▶ WORK REQUIRED
Among the entries that follow, find the lines containing the string "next" and copy them.
-------------------------
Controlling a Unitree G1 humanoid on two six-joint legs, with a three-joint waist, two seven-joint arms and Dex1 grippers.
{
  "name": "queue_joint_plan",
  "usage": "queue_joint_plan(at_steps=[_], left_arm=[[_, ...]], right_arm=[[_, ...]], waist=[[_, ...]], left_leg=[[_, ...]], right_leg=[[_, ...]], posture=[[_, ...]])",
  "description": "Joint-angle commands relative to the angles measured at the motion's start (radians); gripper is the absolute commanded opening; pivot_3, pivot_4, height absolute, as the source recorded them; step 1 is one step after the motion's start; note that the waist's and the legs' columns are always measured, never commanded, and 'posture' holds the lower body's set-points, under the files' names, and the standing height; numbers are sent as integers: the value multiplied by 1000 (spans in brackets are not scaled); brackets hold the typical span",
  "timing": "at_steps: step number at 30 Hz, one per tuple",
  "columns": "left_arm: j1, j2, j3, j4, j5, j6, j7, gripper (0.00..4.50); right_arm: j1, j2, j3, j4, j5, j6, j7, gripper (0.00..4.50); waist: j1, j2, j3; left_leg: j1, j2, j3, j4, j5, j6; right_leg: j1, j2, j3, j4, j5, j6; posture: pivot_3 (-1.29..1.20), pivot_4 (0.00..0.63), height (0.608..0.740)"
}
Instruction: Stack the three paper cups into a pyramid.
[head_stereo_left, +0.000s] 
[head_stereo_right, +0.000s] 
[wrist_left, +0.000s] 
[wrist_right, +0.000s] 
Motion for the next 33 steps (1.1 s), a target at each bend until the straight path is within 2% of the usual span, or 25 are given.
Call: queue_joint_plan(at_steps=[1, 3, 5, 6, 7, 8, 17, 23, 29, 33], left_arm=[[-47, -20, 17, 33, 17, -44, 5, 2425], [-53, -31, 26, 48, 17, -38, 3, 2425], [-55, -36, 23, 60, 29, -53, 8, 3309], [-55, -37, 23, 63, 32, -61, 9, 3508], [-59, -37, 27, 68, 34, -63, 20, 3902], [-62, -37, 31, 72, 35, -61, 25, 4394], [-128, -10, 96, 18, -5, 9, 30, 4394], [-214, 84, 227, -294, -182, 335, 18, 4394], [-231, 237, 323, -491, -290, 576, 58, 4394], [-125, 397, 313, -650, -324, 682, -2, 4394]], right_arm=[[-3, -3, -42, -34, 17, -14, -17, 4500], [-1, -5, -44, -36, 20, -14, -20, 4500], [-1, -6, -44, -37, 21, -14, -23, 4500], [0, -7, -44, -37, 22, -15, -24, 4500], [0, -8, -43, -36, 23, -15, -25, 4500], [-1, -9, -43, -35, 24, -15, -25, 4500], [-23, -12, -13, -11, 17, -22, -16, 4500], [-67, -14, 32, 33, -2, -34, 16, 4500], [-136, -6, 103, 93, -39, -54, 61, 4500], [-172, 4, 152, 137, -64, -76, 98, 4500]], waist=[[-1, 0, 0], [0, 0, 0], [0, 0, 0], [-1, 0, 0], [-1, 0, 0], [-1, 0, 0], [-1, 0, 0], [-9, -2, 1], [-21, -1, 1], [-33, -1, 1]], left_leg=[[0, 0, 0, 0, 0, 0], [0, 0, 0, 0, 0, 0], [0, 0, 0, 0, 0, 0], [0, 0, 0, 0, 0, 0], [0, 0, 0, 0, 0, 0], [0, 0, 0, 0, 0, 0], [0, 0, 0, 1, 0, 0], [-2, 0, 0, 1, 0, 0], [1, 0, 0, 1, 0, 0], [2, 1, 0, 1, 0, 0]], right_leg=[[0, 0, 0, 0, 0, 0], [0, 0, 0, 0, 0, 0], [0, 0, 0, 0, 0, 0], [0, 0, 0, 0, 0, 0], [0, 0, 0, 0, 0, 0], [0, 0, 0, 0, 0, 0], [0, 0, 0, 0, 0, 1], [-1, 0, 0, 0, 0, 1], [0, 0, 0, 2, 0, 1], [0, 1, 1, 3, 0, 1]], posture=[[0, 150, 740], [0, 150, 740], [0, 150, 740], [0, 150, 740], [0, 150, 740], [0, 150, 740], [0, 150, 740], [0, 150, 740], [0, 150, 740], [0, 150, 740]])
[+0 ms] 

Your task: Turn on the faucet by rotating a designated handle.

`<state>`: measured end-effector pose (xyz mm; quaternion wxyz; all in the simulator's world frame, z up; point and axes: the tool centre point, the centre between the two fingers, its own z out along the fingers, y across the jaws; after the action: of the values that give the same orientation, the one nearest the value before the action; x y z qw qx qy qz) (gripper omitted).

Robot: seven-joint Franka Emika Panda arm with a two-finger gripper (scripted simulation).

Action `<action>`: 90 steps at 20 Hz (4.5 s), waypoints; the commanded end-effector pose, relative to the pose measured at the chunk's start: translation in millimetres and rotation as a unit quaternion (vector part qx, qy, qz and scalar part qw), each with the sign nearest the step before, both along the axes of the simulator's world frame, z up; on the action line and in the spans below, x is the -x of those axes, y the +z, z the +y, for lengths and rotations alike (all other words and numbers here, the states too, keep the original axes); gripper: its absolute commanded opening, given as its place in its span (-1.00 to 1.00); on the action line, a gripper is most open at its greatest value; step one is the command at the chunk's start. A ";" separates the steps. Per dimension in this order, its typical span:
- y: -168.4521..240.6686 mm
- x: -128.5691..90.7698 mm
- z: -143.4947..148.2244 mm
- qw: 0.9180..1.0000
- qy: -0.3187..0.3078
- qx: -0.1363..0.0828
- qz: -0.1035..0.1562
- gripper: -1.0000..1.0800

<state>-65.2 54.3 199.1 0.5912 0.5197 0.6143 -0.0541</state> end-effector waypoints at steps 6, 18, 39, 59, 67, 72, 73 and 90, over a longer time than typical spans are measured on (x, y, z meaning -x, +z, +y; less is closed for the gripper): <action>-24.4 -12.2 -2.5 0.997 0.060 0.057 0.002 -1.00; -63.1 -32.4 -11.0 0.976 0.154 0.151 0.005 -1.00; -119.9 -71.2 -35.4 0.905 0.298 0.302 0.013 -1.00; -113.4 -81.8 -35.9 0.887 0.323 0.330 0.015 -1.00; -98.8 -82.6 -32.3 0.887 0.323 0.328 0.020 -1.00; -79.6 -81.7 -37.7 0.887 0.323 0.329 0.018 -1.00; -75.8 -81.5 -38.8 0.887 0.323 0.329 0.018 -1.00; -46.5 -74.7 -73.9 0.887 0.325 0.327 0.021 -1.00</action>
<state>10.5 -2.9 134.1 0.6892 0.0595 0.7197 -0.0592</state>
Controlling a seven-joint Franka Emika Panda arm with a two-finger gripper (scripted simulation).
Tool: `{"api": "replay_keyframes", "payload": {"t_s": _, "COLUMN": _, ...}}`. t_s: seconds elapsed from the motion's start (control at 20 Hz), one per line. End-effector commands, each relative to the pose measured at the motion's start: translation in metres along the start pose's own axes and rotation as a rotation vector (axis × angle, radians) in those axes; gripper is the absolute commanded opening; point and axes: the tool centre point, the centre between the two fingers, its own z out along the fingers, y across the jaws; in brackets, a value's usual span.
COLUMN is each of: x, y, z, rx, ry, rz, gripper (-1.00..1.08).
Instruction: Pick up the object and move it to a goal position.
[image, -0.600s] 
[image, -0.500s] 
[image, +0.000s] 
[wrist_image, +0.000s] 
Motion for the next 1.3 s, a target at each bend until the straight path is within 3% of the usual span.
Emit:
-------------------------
▶ OUTPUT OF THE EXERCISE
Motion for the next 33 steps (1.1 s), a target at each bend until the straight path is within 2% of the usual span, or 25 are given.
Motion for the next 1.3 s, a target at each bend until the straight path is within 3% of the usual span.

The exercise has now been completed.